Nous avions adoré aussi les « Capsules » de Benjamin Planchon en 2018, et davantage encore son « Domaine des Douves » de 2022. Il nous invite ici à accompagner dans sa tâche l’auteur d’un projet littéraire très particulier (en tout état de cause, audacieux, voire sans-gêne, voire intrusif, mais pouvant semble-t-il passer crème sur un malentendu), projet où le hasard comme la nécessité, au même titre que la patience et le sens de l’observation, doivent pleinement jouer leur rôle (« Fauteuil club »).

Amélie Hamad, autre nouvelle venue chez Antidata, met en scène un arbre centenaire à la patience logiquement infinie pour proposer une fable d’une extrême cruauté, où l’ennui et l’attente d’autre chose jouent pleinement leur rôle de déclencheur tragique, en une narration pourtant joliment dépourvue de tous effets spéciaux effrayants. L’abîme s’ouvre sous le seul choc sourd du sens des mots adolescents (« Le poirier »).

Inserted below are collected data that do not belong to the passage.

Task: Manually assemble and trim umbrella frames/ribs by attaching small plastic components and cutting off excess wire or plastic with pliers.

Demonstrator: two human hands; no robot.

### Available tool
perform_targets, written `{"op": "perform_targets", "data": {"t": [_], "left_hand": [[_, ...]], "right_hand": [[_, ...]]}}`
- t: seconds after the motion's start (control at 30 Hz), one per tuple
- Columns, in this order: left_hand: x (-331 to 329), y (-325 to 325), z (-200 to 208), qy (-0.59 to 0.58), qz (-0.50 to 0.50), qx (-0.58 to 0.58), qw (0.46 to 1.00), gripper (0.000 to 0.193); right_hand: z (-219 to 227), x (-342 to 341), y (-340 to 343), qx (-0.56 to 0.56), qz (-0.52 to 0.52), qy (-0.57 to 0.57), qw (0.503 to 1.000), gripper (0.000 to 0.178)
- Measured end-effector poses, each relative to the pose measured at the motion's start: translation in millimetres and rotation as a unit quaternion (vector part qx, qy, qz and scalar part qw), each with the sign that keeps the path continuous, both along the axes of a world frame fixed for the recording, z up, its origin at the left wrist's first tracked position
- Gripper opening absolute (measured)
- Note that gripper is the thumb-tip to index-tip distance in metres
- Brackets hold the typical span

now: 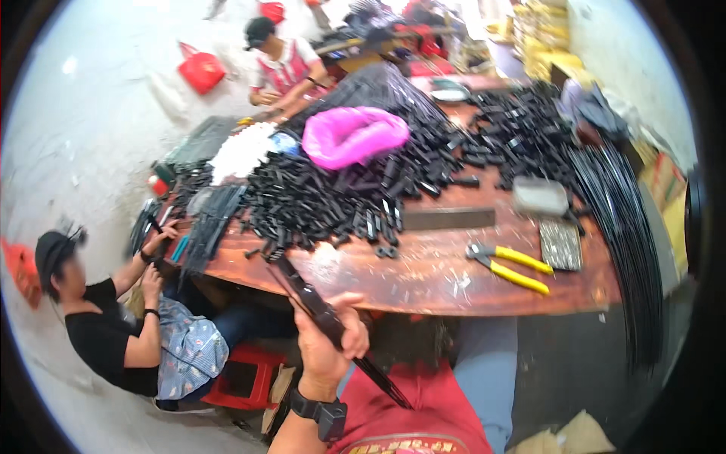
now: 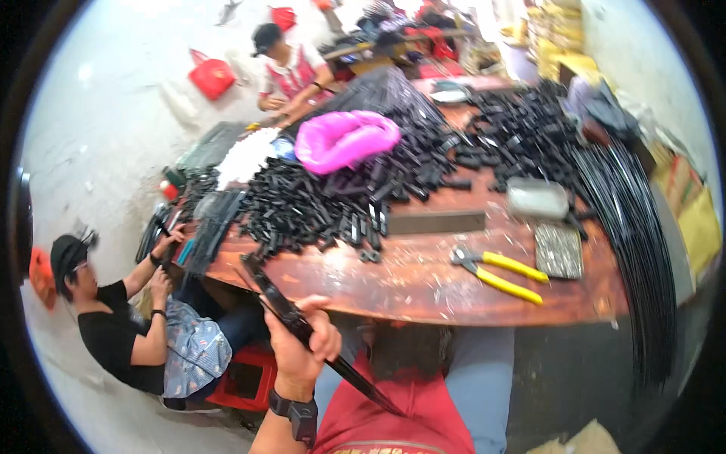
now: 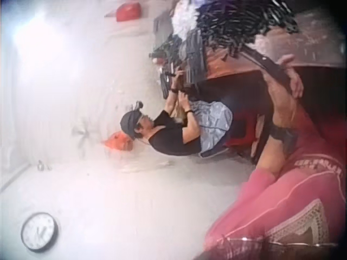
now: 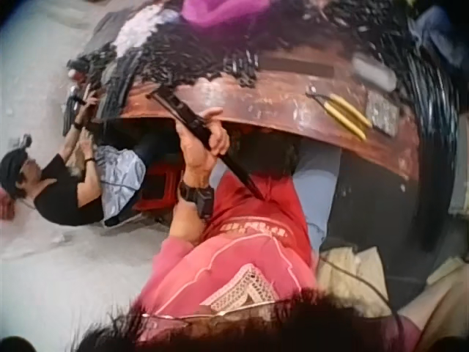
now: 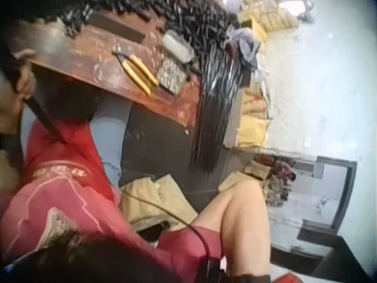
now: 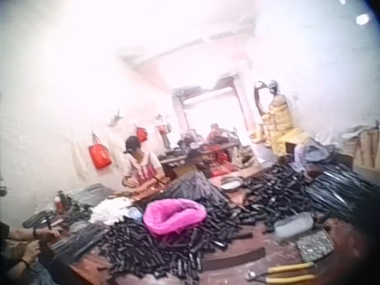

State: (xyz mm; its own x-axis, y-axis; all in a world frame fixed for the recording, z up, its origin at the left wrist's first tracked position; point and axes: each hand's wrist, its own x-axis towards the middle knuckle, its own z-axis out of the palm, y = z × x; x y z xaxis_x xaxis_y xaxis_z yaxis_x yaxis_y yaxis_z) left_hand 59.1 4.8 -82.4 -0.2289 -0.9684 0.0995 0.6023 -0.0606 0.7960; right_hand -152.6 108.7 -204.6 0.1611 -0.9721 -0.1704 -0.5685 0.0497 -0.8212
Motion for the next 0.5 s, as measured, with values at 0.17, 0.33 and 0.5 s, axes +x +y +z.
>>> {"op": "perform_targets", "data": {"t": [0.17,0.33,0.5], "left_hand": [[-16,-1,1,-0.031,-0.002,0.023,0.999,0.098],[-14,10,-5,-0.013,-0.009,0.044,0.999,0.096],[-10,0,-1,0.005,-0.011,0.014,1.000,0.090]], "right_hand": [[-1,-14,6,0.004,-0.026,-0.006,1.000,0.022],[10,-21,24,-0.001,-0.050,0.002,0.999,0.021],[58,-51,23,-0.095,-0.101,-0.015,0.990,0.019]]}}
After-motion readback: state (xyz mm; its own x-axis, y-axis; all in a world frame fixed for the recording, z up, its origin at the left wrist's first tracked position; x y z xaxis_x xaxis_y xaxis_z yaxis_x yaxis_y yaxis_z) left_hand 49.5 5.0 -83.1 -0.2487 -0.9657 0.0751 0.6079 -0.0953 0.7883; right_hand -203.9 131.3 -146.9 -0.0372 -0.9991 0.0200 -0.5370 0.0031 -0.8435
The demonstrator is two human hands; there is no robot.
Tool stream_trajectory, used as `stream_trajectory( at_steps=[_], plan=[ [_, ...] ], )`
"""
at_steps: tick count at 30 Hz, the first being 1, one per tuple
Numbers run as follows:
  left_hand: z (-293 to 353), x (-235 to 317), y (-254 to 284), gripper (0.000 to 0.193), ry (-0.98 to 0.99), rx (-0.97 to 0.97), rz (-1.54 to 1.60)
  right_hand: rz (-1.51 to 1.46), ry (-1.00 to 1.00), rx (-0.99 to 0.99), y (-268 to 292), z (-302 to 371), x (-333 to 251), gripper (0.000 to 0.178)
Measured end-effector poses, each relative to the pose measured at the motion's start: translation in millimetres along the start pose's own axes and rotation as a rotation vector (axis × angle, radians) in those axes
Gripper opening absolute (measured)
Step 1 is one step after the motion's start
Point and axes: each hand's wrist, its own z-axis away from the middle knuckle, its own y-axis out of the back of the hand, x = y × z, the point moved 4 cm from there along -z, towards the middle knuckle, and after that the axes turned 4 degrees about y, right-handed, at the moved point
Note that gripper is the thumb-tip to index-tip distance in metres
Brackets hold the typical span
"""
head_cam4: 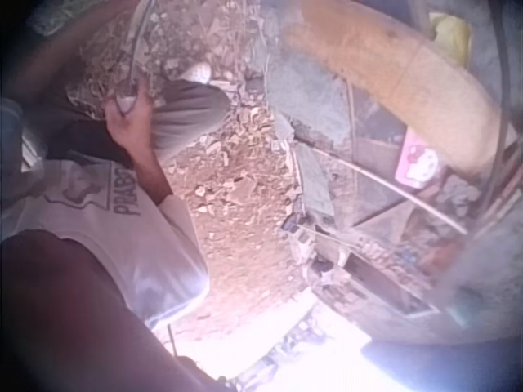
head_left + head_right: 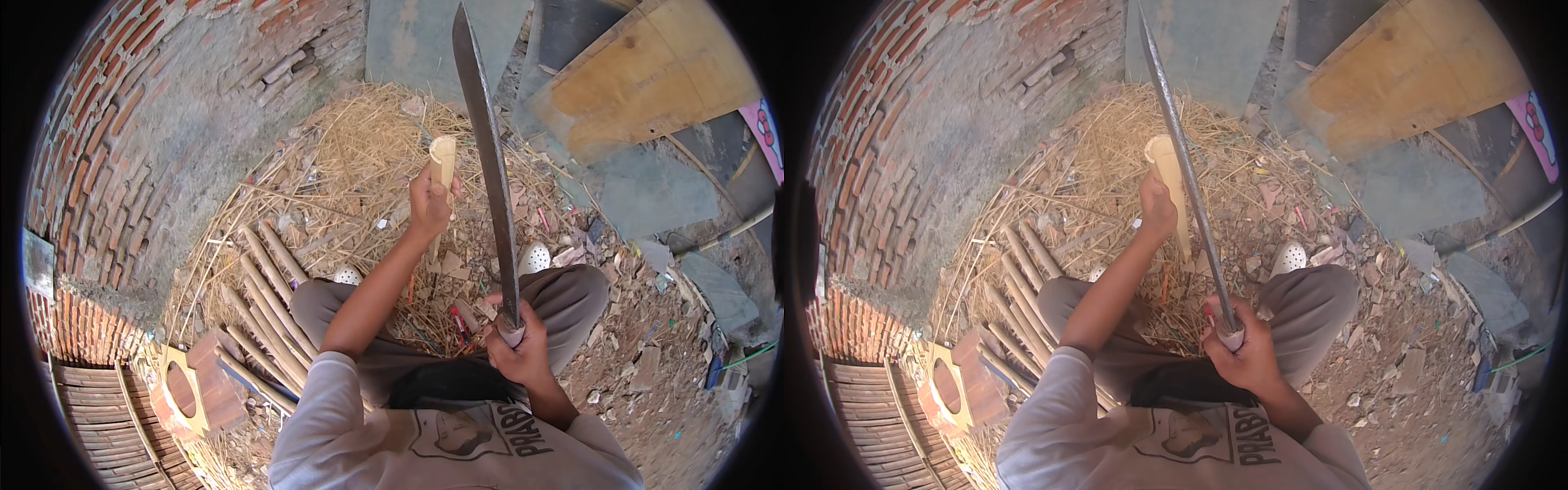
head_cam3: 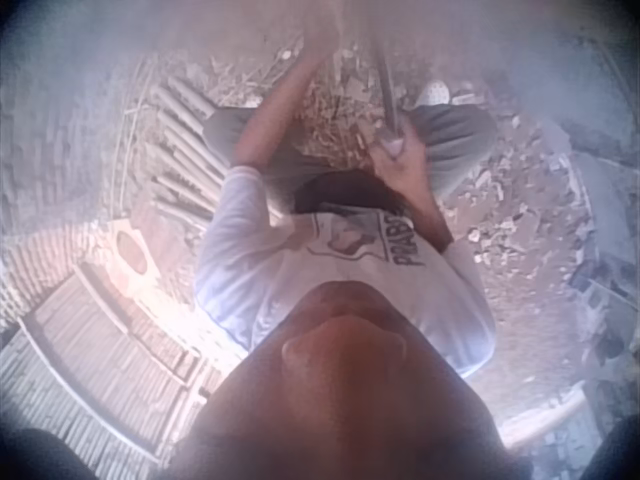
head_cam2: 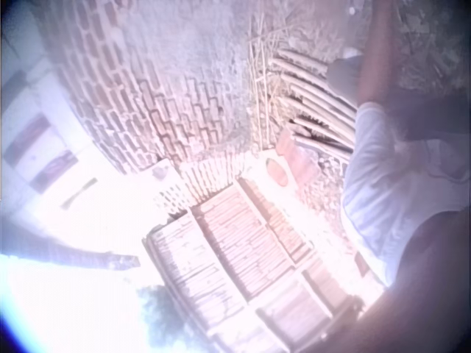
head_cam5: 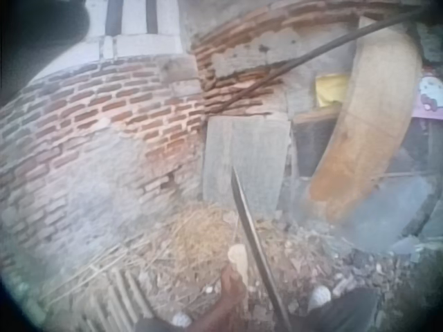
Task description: The person sits on the ground and uses a large knife to split long bamboo poles into thin strips. They repeatedly hold the bamboo, strike it with the knife to split it, and place the resulting strips on a pile to the left.
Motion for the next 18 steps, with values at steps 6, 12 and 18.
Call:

Parfois, le remplacement s’accélère à la faveur d’un incident. Par exemple, celui-ci : un surmulot a réveillé Alix en croquant son orteil, puis s’est faufilé dehors avec son butin sanglant entre les crocs, un gros morceau qu’il a pris le temps de dépiauter dans la rue, sous la fenêtre d’Alix. Au coin, le chien roux guettait. Alix aussi. Elle piaffait. À peine le rongeur repu, le roquet lui a sauté dessus, l’a mordu à la gorge, l’a entraîné sous le porche pour le bouffer. Bien fait. Alix a applaudi. Il n’a pas fallu longtemps pour équilibrer le jeu : dès qu’un autre spécimen du genre Rattus s’est présenté, Alix a riposté. Elle a visé, puis tapé. Un coup a suffi. Facile d’occire plus petit que soi. Sa viande était tendre. Ajoutée à la viande d’Alix dans la même enveloppe de peau : un orteil de perdu, et combien de chair gagnée en échange ? Il y a une preuve à cette anecdote : désormais Alix boite.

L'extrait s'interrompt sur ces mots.